Harold of Ire, the Professor’s Irish wolfhound, heard his master’s voice, entered and insisted on cleaning their dinner plates.


Richard replied after some time. “I hear one of the larger volcanoes in Indonesia has begun to signal a pending eruption.”

The Professor shook his head. “You see. Signs of Chaos rising.”

Richard Clarke left and the house settled down to sleep.


Midnight came to the Professor’s house and Sadie was ready.

Harry’s whining ceased at her shush. He’d followed her descent to the kitchen.

“Harry, you must stay,” she whispered. She bent down and he darted out his tongue slathering her cheek. “No. You must stay here. I think our tunnel friend is afraid of you.”

Alone, Sadie left the house and made her way down the dark path to the tunnel.

“Hello? Are you there?” Sadie asked. This would be their first encounter, face to face, and her nerves gave her voice a quiver.

“Is your rabid beast locked away?” came the voice. Its accent, she decided, was reminiscent of a gypsy she’d heard at a fair; a grinding of r’s and hoarse vowels.

“He’s not rabid! But, yes, Harry’s locked in the house.”

“Do you carry the Eye?”

“How did you know I’d bring it?” Sadie pulled a small jewelry box from her pocket and rattled it as proof.

“Careful girl. That’s just the sound to draw the Gribble.”


Professor Brimson was awoken by Harry who whined, imploring his master to investigate the house. The Professor shuffled through the house and first checked in on his wife who sat on her bed next to a eerie green lamp looking at photos. She didn’t hear him knock and didn’t look up. She only had eyes for her precious albums. He shook his head in concern, closing the door carefully.

When the Professor checked in on his daughter he found her missing.

Sathena my child, where have you gone, now?”

He padded down the stairs, the dog leading the way. “Let me get my Wellies and a sweater, and we’ll be off.” Then, more to reassure himself than to quiz the dog, he asked, “Do you think you know where she’s headed?”

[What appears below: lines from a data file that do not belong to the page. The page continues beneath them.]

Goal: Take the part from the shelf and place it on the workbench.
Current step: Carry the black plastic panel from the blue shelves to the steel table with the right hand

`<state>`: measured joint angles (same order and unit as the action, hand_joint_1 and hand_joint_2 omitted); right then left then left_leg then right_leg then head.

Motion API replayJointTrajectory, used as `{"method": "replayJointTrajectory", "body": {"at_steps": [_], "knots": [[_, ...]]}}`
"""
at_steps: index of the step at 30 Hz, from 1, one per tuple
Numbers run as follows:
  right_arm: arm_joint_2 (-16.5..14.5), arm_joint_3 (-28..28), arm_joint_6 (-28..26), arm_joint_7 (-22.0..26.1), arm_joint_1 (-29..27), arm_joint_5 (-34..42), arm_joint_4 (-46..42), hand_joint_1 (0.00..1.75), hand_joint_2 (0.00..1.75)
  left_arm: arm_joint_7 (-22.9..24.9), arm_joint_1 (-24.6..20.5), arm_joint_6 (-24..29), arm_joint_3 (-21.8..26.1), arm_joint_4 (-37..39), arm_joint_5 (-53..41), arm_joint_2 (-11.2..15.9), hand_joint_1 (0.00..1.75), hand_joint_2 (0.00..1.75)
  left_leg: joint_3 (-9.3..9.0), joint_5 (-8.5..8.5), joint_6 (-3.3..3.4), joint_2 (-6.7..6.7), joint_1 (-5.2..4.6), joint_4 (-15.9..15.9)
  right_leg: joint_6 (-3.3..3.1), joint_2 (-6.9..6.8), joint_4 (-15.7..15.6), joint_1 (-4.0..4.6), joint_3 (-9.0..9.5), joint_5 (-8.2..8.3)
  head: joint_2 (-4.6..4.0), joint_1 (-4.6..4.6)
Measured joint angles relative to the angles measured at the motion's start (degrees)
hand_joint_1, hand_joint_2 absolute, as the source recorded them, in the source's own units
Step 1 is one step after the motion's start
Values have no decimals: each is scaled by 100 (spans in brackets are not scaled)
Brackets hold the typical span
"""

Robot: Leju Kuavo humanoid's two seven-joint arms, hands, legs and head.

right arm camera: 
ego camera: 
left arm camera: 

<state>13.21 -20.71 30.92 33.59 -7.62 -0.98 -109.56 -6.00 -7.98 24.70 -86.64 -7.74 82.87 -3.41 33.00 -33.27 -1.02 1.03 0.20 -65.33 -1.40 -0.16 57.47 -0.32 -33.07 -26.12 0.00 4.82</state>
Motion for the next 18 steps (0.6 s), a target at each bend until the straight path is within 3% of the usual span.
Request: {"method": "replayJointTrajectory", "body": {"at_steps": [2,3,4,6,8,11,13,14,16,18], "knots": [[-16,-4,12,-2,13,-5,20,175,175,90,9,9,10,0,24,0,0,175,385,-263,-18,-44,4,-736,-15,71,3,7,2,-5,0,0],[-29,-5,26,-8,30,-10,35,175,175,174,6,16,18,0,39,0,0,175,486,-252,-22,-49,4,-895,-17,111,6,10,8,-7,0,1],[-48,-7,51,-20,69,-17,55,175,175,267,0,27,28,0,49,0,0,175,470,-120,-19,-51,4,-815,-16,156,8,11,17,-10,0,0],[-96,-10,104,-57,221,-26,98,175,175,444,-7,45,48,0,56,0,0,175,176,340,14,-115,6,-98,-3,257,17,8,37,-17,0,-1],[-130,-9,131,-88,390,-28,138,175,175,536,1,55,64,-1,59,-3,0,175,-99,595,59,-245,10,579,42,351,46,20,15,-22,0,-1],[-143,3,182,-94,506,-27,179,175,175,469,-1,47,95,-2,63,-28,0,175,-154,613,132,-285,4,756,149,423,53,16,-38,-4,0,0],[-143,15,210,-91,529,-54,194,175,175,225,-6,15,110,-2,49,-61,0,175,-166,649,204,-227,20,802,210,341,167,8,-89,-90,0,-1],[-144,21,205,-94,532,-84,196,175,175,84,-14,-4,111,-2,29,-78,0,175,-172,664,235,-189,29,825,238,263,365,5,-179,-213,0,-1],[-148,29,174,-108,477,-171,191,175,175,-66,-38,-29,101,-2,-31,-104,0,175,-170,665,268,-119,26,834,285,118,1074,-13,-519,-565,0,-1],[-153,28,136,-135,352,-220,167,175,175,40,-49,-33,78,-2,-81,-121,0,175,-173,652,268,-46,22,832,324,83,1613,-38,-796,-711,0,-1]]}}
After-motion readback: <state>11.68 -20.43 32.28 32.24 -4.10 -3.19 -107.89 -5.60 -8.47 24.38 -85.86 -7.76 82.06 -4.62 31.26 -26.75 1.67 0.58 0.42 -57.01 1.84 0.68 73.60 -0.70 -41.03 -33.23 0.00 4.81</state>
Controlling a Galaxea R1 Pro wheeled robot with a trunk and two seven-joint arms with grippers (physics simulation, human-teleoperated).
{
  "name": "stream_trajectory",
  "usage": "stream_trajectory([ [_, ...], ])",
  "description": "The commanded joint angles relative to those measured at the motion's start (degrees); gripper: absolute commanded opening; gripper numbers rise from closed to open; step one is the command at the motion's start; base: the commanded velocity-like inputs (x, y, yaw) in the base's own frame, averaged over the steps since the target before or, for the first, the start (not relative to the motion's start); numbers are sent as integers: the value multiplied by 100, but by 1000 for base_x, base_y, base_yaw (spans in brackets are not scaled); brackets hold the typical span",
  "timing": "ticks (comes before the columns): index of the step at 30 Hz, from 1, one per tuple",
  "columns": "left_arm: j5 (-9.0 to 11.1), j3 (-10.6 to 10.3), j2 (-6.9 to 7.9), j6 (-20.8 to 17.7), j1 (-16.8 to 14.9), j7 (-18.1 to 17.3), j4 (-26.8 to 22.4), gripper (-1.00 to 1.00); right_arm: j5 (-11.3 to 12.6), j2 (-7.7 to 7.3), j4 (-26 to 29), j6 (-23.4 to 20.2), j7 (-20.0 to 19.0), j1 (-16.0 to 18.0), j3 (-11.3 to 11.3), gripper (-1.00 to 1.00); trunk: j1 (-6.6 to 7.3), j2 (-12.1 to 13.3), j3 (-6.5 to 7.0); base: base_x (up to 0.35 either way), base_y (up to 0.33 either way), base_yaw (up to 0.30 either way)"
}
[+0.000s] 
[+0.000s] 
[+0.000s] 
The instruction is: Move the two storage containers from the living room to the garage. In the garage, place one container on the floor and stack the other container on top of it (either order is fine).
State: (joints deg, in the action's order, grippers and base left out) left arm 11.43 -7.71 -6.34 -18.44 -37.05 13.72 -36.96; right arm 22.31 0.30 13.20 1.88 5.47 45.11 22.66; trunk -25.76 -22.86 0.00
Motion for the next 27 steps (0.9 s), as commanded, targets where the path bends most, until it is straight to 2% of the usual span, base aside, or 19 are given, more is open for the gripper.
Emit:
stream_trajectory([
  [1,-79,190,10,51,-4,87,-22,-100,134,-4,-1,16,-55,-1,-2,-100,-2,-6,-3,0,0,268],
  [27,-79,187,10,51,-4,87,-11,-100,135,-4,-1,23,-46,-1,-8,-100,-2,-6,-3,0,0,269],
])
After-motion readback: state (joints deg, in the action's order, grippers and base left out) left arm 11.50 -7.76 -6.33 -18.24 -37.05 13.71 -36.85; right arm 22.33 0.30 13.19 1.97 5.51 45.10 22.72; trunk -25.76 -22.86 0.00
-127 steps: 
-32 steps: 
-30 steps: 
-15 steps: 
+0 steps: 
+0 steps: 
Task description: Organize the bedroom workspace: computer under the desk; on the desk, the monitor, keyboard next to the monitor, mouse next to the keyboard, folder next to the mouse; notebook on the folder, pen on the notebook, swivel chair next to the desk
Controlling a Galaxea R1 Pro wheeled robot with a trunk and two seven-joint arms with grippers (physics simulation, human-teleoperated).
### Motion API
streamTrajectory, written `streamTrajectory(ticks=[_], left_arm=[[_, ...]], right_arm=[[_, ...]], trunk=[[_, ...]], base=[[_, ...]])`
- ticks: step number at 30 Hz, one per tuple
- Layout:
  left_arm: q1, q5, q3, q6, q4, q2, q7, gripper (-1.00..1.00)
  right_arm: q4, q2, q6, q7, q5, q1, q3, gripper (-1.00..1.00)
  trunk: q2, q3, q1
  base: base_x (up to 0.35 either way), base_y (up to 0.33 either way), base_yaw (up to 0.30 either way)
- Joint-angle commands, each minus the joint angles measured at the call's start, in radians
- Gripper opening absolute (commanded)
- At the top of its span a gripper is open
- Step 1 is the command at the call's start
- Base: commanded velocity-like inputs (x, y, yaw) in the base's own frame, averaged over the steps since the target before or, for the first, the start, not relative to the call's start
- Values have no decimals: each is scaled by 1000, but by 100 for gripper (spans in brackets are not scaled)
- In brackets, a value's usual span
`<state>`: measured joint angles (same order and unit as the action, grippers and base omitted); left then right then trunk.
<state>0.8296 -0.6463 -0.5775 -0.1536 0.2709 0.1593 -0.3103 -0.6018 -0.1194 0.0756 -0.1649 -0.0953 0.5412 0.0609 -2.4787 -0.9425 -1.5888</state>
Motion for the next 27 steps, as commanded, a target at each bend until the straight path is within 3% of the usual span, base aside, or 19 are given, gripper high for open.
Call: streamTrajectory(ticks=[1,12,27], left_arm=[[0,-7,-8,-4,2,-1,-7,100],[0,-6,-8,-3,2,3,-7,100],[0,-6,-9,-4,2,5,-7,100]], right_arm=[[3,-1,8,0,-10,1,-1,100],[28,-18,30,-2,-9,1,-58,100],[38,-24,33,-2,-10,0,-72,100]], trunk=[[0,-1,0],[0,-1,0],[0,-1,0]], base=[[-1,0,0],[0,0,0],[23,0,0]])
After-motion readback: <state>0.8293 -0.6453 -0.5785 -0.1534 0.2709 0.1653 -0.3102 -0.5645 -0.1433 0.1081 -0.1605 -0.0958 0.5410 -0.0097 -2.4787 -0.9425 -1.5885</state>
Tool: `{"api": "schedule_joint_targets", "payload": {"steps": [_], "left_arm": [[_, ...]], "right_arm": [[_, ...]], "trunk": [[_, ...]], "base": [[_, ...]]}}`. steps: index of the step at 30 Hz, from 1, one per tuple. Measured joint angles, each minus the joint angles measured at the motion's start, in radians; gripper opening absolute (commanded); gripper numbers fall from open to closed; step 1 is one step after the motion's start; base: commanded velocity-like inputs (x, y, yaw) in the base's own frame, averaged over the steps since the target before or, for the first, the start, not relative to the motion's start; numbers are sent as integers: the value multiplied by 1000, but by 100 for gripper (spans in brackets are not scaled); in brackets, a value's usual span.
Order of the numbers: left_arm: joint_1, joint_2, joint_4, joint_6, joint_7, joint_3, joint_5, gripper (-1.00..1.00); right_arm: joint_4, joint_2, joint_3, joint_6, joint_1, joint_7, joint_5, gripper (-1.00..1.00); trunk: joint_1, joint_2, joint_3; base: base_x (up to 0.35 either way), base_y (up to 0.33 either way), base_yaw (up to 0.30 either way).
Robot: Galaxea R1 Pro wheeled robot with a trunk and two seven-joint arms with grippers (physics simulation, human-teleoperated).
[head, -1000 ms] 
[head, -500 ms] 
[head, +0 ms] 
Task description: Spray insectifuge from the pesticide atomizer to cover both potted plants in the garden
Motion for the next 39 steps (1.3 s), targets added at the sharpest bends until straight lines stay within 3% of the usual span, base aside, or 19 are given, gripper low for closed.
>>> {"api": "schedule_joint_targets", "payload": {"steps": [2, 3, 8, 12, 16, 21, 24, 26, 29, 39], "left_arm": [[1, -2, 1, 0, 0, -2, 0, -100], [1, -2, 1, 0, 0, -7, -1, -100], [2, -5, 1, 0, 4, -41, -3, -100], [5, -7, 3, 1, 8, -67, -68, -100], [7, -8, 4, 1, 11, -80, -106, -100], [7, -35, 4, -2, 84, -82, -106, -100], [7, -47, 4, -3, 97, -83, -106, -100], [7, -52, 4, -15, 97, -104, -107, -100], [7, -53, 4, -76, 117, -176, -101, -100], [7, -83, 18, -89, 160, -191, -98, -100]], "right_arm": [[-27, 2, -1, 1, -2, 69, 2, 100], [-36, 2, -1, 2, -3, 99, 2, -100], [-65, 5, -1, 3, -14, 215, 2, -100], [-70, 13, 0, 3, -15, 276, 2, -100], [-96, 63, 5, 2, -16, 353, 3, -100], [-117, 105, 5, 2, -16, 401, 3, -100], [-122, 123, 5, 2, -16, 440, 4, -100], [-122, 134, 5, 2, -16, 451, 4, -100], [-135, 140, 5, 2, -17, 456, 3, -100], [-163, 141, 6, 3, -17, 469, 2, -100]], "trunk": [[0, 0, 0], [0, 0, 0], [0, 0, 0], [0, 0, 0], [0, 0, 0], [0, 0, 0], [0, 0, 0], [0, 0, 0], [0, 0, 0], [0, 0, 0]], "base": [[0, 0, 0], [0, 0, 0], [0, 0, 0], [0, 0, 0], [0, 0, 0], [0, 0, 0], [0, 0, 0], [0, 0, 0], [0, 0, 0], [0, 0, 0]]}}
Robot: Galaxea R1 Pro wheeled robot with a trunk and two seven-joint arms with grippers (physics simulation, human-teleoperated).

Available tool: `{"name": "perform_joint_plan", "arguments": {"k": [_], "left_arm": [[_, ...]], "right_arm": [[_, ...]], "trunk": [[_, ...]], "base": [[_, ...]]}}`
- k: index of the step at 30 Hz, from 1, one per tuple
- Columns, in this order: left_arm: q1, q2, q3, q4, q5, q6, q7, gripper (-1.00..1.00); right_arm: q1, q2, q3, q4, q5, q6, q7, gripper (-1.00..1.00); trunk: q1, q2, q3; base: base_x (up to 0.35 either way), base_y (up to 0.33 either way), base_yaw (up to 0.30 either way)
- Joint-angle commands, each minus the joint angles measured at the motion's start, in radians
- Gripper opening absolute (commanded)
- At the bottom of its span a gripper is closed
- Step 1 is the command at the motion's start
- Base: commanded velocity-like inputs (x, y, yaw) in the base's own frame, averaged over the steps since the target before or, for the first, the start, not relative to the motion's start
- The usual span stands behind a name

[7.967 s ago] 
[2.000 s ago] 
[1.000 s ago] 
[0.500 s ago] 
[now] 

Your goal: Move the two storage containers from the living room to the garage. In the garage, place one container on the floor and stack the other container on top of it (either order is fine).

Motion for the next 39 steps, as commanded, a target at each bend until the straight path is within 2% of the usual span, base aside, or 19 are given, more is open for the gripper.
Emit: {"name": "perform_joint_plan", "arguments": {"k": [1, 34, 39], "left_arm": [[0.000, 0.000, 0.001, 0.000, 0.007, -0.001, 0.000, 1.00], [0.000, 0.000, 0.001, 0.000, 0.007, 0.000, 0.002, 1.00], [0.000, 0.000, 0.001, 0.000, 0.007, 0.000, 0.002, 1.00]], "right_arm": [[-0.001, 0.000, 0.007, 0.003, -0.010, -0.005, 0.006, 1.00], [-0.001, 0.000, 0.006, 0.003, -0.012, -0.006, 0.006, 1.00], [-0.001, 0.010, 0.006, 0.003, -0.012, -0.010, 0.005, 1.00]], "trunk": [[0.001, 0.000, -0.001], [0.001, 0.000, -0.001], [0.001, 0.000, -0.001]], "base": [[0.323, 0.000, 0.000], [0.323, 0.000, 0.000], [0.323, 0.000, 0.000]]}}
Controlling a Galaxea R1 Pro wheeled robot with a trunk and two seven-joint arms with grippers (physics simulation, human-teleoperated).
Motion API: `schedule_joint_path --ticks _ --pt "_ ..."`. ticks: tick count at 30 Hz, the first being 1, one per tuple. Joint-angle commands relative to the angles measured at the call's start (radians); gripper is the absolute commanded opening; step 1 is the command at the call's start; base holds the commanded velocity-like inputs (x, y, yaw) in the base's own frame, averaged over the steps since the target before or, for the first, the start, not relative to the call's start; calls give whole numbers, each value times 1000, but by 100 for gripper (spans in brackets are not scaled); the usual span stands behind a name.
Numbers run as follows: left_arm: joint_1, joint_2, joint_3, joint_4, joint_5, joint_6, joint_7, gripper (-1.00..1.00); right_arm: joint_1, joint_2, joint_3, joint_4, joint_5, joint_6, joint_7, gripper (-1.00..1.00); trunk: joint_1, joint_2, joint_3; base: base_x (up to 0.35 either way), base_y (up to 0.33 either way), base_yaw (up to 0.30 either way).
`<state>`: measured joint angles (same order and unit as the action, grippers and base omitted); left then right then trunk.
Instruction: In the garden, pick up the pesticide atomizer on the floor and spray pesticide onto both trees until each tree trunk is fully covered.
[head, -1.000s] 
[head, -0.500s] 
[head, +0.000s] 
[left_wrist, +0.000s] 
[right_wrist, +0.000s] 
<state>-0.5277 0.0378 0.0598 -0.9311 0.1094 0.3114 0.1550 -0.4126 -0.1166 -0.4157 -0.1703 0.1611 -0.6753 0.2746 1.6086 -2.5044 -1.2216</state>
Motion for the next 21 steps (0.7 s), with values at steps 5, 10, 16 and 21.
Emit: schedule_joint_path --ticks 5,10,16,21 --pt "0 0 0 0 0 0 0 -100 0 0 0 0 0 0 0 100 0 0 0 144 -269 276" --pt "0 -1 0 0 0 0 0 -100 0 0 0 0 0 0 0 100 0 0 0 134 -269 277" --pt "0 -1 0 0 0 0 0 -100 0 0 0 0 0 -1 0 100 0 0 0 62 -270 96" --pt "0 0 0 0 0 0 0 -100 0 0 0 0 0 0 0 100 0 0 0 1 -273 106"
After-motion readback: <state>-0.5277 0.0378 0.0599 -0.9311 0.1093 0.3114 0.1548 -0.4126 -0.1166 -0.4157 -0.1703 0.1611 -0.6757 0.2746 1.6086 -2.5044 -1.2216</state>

On the back porch the lights glared out across the vast yard. He whistled softly to his hound and asked, “North or south?” The last time he’d found her south, near the river. Much too near the river.

The large wolfhound leapt toward the north, a dashing shadow in the starkness of the floodlights. The dog’s nose lifted to set his bearing and then angled down to confirm the trail.

“Got her scent my friend? Good. She can’t have wandered far.”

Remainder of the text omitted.